# Another E-mail Forward



## Rich Parsons (Nov 17, 2003)

A drunken man walks into a biker bar, sits down at the bar and and orders a drink. Looking around, he sees 3 men sitting at a corner table.

He gets up, staggers to the table, leans over, looks at the biggest, meanest one in the face and says, "I went by your grandma's house today and I saw her in the hallway buck naked. Man, she is a fine looking woman!"

The biker looks at him and doesn't say a word. His buddies are 
confused, because he is one bad biker, and would fight at the drop of a hat.

The drunk leans on the table again and says, "I got it on with your grandma and she is good, the best I ever had!"

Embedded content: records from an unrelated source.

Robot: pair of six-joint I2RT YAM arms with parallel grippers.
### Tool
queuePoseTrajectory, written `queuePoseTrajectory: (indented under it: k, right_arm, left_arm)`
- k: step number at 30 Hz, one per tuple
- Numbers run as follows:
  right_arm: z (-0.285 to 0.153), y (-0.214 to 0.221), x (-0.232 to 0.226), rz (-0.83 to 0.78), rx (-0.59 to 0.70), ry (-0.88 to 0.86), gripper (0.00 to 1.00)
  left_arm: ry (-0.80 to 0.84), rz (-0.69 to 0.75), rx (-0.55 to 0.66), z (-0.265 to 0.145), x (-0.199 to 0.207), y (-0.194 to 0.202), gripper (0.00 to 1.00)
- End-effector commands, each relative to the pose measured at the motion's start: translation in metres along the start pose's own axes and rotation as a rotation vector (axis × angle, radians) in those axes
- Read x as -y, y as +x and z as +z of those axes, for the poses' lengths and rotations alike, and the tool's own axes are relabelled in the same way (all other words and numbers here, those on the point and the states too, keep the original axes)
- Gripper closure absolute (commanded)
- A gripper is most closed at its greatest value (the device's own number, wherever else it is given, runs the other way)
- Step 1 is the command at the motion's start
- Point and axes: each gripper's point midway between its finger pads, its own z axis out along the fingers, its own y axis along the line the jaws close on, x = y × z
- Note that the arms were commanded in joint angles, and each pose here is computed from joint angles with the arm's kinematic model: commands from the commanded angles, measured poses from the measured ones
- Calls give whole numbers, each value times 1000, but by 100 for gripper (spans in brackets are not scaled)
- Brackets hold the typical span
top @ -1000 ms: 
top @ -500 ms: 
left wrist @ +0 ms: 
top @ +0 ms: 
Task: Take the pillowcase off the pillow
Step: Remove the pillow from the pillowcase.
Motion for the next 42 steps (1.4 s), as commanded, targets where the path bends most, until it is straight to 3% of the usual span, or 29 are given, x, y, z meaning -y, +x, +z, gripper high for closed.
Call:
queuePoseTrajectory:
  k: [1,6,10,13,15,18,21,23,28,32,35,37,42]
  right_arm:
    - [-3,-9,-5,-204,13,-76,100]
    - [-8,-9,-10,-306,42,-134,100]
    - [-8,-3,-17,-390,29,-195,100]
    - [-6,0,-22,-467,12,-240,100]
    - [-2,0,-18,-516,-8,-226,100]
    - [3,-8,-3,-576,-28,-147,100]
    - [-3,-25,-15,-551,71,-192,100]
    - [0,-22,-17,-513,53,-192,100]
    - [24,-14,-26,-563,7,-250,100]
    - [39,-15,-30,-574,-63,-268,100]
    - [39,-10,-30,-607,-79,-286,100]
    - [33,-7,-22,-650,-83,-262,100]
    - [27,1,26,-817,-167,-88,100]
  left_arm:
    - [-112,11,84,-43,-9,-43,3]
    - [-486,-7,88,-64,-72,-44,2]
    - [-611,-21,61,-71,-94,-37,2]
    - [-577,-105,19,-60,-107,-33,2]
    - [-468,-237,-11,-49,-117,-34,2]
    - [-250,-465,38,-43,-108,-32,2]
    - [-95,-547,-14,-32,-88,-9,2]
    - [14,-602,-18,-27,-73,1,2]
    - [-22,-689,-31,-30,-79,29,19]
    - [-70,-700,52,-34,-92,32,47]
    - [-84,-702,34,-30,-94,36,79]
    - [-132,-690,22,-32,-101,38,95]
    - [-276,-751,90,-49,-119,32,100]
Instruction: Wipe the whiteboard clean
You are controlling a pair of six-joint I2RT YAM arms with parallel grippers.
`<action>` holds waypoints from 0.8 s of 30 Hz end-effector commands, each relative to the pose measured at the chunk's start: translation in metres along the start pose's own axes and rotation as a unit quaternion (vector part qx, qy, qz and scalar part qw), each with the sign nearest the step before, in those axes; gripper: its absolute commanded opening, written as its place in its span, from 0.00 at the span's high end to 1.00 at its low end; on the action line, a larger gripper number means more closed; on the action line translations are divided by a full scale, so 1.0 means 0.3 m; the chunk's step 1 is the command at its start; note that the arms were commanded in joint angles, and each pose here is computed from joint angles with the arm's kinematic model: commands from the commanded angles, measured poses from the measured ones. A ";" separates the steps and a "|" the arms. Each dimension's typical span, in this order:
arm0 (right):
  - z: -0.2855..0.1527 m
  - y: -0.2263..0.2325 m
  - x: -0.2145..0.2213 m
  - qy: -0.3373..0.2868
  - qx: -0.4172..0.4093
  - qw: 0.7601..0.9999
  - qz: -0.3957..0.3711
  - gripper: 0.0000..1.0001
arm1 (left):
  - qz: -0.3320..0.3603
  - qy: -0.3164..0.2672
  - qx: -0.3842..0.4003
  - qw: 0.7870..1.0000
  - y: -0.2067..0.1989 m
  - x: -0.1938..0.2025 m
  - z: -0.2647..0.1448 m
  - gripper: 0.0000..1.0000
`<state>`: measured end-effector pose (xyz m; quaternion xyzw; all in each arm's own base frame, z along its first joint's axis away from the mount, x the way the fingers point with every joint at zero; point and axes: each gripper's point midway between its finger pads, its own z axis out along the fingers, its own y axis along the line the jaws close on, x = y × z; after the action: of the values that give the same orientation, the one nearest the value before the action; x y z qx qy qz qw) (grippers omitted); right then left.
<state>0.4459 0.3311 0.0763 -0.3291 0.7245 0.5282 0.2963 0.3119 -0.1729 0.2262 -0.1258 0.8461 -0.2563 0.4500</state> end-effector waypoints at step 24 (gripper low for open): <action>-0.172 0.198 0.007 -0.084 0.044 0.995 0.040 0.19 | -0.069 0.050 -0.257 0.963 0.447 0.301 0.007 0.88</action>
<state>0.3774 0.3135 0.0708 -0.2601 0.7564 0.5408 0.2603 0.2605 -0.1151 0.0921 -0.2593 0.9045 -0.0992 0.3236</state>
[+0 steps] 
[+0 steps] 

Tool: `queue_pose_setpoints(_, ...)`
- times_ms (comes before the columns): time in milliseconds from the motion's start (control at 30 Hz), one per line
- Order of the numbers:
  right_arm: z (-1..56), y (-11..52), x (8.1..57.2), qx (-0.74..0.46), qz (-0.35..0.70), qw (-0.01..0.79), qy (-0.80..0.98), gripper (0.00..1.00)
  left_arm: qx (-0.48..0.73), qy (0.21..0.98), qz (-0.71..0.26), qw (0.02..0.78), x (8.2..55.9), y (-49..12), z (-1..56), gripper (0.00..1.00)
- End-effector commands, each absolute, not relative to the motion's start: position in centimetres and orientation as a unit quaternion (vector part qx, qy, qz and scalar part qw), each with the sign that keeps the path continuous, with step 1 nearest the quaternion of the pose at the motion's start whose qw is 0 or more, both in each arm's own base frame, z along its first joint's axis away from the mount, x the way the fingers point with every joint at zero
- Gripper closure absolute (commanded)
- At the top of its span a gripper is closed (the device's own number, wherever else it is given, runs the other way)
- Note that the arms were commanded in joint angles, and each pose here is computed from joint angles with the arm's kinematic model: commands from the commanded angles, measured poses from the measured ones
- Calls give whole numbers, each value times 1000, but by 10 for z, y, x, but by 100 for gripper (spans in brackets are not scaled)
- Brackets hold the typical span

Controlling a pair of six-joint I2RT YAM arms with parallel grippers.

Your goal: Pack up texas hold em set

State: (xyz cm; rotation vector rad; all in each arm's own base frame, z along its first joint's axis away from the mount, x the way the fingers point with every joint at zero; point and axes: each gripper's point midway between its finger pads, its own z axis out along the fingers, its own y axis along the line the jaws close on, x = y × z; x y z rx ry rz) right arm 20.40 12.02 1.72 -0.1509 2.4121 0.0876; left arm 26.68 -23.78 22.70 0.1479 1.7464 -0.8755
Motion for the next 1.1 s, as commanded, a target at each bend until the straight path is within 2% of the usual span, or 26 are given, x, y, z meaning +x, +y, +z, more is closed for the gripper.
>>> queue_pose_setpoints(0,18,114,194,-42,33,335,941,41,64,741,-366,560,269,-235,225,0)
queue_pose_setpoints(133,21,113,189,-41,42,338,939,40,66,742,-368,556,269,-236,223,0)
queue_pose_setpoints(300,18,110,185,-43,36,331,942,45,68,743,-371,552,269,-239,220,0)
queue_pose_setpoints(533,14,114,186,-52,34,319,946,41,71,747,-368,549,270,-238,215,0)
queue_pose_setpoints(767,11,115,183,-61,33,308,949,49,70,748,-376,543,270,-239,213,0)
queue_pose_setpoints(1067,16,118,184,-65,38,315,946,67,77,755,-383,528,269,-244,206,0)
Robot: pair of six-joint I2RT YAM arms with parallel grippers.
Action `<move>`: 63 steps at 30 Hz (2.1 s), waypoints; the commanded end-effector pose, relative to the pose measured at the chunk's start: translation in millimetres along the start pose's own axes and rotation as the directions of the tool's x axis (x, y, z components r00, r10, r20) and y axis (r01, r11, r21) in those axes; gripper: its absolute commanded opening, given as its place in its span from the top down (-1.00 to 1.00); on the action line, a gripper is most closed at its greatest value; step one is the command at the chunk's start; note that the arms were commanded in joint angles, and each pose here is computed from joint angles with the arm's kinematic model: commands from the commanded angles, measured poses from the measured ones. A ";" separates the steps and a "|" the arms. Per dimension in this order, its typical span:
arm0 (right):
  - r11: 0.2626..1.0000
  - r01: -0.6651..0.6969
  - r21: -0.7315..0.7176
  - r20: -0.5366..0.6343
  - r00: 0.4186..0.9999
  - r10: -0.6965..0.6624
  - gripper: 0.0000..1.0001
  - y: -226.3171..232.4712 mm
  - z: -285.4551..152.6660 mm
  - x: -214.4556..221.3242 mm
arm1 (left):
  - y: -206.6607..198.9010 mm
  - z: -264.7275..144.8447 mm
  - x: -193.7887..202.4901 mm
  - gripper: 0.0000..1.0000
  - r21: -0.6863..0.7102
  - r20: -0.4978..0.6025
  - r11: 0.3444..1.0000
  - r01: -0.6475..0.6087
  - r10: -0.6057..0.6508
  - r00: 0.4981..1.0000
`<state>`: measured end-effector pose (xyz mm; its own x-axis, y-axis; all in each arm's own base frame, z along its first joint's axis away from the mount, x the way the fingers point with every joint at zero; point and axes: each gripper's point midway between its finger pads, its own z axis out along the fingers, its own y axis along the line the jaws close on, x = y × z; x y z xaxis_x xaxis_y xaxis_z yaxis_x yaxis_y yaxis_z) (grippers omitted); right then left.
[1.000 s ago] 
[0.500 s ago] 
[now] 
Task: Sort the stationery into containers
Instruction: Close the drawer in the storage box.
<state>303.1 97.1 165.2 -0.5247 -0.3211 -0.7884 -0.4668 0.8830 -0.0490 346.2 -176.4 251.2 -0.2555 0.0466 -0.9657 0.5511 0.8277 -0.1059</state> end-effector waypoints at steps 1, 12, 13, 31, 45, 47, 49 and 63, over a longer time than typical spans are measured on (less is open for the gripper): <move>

The biker's buddies are starting to get really mad, but the biker still says nothing.

The drunk leans on the table one more time and says, "I'll tell you
something else, boy, your grandma liked it!"

At this point the biker stands up, takes the drunk by the shoulders and says,


"Grandpa, you're drunk....... Go home!"

:rofl:


----------



## Mithios (Nov 17, 2003)

he,he


----------



## pknox (Nov 17, 2003)

Sweet.


----------



## Ceicei (Nov 17, 2003)

At their age, they deserve to keep a good thing going.... 

- Ceicei


----------